**ASSIGNMENT**
In the data below, begin at the line with "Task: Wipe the" and stop after the line with "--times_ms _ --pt"; output those lines exactly and no pictures.

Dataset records
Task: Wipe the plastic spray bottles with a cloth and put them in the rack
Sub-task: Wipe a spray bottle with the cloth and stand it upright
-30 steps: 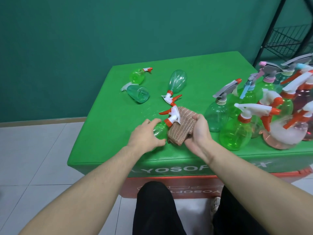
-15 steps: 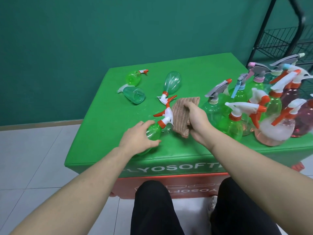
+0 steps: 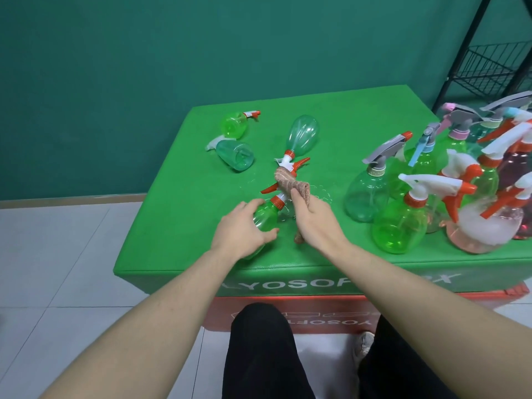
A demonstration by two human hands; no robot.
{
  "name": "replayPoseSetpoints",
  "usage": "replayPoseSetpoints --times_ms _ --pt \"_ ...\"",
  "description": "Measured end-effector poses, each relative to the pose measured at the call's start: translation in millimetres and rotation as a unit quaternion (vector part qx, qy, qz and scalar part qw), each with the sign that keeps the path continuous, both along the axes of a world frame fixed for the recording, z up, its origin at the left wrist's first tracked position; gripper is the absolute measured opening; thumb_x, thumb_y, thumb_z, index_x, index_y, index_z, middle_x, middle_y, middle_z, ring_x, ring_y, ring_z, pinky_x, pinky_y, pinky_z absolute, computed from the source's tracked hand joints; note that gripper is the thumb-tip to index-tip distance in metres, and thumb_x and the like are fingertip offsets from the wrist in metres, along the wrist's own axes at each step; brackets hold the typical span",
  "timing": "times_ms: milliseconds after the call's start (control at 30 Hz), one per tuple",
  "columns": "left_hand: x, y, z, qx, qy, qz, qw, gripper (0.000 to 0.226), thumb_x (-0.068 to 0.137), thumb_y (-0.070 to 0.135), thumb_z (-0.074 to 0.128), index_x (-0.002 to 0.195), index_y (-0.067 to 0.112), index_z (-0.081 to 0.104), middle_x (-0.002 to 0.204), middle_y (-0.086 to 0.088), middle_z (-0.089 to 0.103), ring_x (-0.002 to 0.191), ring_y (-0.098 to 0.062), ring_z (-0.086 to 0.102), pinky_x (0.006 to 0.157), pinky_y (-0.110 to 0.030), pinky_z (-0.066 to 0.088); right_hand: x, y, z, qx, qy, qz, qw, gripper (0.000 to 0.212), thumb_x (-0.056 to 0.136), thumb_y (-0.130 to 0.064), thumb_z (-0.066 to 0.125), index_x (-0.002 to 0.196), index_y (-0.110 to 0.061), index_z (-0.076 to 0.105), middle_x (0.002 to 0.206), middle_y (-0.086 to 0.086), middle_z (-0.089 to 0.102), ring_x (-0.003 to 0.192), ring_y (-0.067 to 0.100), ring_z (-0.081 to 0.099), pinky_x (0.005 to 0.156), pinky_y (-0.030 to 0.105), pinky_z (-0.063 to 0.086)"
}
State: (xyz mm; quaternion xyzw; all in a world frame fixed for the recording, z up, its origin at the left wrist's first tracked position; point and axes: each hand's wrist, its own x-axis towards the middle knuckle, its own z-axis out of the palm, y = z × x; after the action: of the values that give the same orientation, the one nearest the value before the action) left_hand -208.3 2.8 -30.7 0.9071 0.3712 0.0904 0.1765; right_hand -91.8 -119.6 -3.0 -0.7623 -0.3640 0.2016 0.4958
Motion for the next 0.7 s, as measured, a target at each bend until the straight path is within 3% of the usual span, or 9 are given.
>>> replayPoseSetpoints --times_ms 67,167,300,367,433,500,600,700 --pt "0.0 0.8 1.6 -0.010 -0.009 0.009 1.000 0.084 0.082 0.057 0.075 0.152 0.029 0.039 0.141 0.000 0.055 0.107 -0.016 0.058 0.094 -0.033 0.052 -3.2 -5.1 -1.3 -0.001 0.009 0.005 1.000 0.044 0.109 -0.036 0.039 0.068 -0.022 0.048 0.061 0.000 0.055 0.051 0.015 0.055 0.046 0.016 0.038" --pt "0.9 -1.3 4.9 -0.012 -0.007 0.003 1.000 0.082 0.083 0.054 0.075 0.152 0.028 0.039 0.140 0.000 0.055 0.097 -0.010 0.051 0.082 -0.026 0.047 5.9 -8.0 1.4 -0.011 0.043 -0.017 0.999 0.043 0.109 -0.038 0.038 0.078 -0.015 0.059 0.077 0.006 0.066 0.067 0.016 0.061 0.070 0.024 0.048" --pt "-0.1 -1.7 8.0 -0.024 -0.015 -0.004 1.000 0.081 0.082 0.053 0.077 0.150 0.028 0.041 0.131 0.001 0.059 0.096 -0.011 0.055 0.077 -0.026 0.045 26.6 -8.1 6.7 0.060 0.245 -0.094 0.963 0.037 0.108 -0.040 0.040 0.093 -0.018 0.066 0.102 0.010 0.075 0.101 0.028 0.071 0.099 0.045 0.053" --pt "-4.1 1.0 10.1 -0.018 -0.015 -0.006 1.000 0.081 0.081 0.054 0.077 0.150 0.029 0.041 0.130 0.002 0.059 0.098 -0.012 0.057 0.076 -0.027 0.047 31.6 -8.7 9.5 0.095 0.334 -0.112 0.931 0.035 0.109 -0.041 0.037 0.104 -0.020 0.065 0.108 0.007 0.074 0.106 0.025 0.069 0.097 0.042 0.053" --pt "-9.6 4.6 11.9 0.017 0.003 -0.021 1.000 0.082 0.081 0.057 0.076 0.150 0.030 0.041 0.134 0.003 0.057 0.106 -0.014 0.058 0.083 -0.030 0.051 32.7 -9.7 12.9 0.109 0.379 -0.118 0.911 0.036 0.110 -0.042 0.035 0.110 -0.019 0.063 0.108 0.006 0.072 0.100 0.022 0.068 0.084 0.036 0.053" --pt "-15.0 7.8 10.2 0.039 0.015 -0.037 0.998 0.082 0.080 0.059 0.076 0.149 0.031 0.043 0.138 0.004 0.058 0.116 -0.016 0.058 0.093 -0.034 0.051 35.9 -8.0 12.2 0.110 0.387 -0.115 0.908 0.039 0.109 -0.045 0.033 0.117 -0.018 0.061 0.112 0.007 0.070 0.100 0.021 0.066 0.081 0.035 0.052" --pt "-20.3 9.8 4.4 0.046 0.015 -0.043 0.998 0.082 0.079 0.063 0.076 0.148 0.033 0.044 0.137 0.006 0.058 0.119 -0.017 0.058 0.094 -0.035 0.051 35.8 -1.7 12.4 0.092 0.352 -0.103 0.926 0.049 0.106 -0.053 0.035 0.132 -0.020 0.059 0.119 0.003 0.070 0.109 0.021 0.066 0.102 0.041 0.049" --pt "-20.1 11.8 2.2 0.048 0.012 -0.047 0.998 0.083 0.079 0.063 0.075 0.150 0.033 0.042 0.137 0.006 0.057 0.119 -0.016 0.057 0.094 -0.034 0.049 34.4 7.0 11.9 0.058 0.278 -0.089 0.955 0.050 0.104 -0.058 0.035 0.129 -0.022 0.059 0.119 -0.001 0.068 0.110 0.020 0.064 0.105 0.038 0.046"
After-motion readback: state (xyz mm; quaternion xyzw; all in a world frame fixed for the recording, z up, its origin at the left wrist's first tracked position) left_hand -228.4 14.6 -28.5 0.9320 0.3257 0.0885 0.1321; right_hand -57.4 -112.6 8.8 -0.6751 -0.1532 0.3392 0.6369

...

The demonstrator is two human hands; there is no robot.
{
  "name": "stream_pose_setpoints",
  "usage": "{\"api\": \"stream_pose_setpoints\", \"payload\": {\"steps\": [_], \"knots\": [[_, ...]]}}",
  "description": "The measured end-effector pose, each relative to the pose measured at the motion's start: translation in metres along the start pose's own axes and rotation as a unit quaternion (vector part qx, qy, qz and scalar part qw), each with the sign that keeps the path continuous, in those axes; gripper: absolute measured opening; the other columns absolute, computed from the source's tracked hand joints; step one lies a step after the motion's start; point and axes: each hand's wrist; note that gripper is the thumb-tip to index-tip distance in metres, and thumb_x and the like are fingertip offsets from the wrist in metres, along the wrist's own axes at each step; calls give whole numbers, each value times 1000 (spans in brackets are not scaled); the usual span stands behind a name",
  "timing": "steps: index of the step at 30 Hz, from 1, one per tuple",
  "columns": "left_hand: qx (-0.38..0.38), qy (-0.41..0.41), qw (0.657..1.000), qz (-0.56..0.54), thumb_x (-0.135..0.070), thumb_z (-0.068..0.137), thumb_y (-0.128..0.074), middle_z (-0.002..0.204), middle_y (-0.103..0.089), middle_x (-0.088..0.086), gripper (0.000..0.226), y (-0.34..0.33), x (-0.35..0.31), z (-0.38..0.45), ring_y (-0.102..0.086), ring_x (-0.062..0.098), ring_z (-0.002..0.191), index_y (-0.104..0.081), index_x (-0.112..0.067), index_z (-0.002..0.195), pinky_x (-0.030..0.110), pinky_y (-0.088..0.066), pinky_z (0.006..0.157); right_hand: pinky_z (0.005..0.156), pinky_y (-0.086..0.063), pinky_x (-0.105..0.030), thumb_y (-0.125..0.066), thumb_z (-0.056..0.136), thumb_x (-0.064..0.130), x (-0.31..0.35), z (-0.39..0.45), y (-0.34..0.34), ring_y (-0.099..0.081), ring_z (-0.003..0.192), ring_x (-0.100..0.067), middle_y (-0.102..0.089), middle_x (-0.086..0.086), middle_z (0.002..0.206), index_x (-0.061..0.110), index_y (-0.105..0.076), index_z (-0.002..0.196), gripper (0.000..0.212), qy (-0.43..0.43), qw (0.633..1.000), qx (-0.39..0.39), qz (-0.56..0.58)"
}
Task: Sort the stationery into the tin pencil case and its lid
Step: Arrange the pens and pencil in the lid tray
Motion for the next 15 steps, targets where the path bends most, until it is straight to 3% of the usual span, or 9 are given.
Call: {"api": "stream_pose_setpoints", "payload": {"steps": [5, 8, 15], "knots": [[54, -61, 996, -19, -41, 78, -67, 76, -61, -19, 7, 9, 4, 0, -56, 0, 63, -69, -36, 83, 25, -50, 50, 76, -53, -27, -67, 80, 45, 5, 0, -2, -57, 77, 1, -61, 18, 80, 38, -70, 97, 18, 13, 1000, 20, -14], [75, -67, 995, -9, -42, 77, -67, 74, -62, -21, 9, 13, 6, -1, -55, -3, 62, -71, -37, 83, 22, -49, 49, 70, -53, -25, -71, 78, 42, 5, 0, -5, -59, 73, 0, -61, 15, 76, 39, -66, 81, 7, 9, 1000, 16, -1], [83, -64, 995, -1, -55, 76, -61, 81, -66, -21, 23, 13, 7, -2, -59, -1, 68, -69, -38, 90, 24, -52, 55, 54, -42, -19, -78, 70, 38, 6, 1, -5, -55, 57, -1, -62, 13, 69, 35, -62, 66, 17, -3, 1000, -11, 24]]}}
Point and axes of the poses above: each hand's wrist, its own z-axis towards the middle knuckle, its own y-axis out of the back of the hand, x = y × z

**ANSWER BELOW**
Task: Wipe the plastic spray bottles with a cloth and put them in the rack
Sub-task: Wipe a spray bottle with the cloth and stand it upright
-30 steps: 
-15 steps: 
+0 steps: 
A demonstration by two human hands; no robot.
{
  "name": "replayPoseSetpoints",
  "usage": "replayPoseSetpoints --times_ms _ --pt \"_ ...\"",

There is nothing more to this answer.